** Data follows **

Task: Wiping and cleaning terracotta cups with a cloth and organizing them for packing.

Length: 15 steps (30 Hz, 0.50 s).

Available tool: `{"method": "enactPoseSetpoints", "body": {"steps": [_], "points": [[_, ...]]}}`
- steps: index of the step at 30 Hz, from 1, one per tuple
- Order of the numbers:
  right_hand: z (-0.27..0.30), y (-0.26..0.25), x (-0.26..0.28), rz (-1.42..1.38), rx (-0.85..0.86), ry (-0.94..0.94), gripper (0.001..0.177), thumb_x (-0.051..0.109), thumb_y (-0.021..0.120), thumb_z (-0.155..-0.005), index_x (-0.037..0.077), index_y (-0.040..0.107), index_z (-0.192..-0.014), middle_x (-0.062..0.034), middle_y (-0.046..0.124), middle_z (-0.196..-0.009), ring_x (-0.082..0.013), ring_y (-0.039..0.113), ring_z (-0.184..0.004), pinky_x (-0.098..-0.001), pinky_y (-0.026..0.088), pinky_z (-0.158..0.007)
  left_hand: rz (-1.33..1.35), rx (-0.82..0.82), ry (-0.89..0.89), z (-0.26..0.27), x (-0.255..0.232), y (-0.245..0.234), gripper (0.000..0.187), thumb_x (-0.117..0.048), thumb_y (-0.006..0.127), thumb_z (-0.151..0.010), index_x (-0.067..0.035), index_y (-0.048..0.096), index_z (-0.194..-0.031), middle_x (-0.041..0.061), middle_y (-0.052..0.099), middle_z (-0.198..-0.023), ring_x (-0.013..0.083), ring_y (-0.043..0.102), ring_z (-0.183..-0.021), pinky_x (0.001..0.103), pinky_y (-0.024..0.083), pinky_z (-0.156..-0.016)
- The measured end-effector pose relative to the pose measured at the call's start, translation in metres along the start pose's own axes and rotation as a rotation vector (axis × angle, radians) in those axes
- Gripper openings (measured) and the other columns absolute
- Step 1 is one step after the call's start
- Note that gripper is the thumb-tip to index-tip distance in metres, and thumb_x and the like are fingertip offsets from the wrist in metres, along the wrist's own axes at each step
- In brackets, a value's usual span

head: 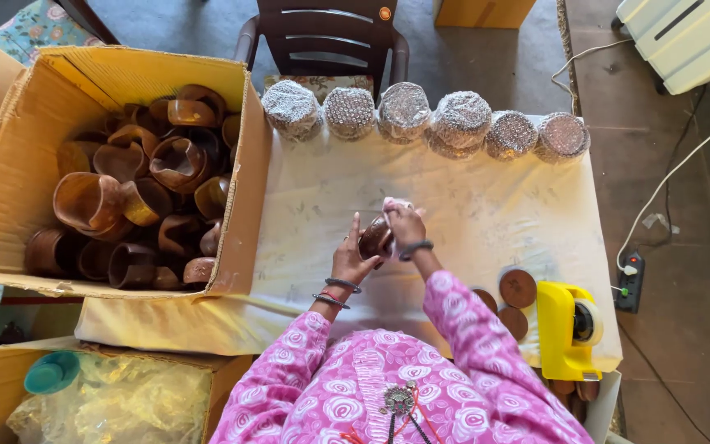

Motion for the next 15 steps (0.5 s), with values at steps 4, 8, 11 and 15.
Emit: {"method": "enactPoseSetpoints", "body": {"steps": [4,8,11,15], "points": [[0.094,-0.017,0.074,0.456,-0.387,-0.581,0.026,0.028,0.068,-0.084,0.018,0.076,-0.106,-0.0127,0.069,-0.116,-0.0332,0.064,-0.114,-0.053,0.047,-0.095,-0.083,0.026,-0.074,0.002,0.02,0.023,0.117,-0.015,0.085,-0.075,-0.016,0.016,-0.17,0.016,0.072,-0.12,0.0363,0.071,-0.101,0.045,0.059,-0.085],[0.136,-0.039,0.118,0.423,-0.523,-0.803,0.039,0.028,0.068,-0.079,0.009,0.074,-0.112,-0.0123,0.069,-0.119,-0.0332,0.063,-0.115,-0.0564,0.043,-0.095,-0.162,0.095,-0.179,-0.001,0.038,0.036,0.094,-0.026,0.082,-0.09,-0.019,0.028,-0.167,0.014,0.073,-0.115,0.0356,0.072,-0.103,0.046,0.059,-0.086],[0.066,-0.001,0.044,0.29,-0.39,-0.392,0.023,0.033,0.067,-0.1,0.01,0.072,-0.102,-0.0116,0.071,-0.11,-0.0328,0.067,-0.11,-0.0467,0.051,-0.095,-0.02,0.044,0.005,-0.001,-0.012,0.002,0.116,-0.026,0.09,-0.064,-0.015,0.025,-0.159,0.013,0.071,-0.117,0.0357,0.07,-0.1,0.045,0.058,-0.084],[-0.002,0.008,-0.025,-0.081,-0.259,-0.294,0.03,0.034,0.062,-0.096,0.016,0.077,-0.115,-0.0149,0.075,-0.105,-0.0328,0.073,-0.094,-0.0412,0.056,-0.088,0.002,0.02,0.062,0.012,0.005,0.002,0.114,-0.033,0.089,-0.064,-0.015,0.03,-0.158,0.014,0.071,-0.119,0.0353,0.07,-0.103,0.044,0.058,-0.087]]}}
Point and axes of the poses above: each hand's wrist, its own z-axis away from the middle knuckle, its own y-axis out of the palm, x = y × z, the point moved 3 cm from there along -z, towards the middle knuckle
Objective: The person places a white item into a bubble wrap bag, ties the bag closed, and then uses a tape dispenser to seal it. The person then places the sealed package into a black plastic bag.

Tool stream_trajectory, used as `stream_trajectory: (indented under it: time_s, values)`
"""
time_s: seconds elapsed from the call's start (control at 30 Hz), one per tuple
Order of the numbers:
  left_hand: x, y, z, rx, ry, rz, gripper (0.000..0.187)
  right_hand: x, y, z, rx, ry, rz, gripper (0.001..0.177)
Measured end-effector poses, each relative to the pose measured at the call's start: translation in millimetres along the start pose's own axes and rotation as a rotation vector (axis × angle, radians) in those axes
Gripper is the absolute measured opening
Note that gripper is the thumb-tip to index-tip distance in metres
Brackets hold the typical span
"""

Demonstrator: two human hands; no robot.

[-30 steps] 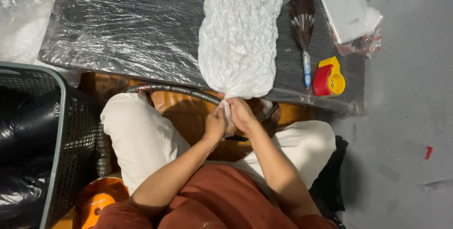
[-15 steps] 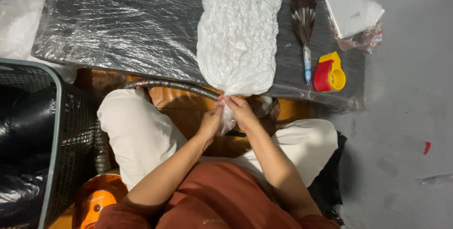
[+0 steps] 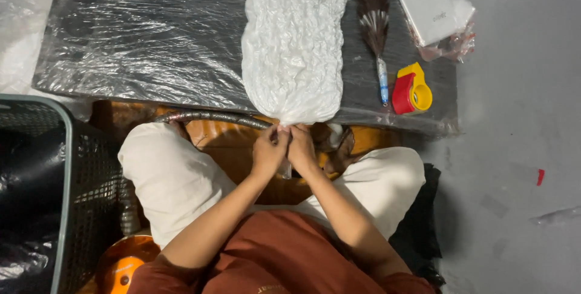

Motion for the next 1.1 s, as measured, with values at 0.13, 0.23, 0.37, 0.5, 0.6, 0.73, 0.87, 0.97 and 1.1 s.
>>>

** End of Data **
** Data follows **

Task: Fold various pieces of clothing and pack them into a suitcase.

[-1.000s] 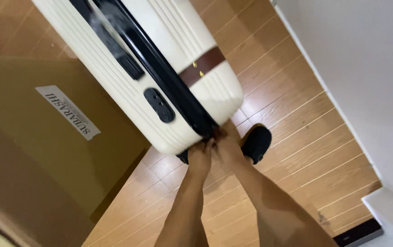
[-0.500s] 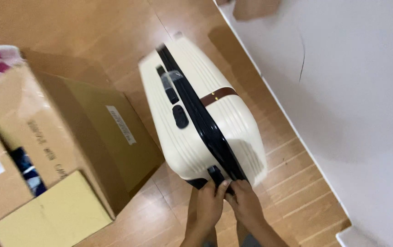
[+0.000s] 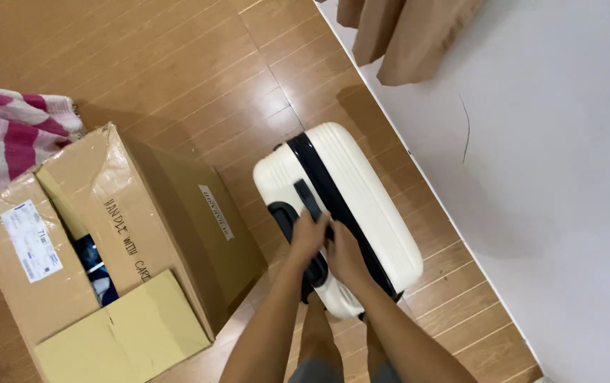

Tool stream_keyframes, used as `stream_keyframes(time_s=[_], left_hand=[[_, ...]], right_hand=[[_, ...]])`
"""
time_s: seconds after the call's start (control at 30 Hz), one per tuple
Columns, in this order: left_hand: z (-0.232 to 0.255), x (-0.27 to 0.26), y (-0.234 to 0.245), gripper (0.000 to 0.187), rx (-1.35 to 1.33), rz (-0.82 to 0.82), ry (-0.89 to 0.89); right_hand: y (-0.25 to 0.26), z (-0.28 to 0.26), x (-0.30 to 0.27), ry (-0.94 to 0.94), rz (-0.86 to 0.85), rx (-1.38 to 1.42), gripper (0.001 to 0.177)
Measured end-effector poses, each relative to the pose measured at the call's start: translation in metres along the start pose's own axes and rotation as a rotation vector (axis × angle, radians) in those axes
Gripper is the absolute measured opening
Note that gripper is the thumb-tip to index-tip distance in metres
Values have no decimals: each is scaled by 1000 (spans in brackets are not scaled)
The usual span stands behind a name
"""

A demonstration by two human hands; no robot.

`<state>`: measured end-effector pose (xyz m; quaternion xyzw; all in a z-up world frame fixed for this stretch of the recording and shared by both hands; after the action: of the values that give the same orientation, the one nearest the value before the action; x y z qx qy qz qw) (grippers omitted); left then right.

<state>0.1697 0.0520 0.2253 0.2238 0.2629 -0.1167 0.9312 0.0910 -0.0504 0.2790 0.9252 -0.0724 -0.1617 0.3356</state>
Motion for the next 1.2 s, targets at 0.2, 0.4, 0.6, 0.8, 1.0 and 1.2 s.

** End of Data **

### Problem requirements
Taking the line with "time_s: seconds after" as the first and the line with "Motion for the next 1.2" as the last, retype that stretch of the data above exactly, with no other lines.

### Task solution
time_s: seconds after the call's start (control at 30 Hz), one per tuple
Columns, in this order: left_hand: z (-0.232 to 0.255), x (-0.27 to 0.26), y (-0.234 to 0.245), gripper (0.000 to 0.187), rx (-1.35 to 1.33), rz (-0.82 to 0.82), ry (-0.89 to 0.89); right_hand: y (-0.25 to 0.26), z (-0.28 to 0.26), x (-0.30 to 0.27), ry (-0.94 to 0.94), rz (-0.86 to 0.85), rx (-1.38 to 1.42), gripper (0.001 to 0.177)
Measured end-effector poses, each relative to the pose measured at the call's start: translation in metres along the start pose's own axes and rotation as a rotation vector (axis × angle, radians) in those axes
Gripper is the absolute measured opening
Note that gripper is the thumb-tip to index-tip distance in metres
Values have no decimals: each is scaled by 1000 (spans in brackets are not scaled)
The usual span stands behind a name
"""

A demonstration by two human hands; no robot.

`<state>`: measured end-effector pose (xyz m; quaternion xyzw; all in a z-up world frame fixed for this stretch of the recording and shared by both hands; after the action: of the values that give the same orientation, the one nearest the value before the action; x y z qx qy qz qw) (grippers omitted); left then right.

<state>0.1697 0.0520 0.2253 0.2238 0.2629 -0.1167 0.9312 0.0910 -0.0504 0.2790 0.9252 -0.0724 -0.1617 0.3356</state>
Motion for the next 1.2 s, targets at 0.2, 0.4, 0.6, 0.8, 1.0 and 1.2 s.

There is nothing more to this exercise.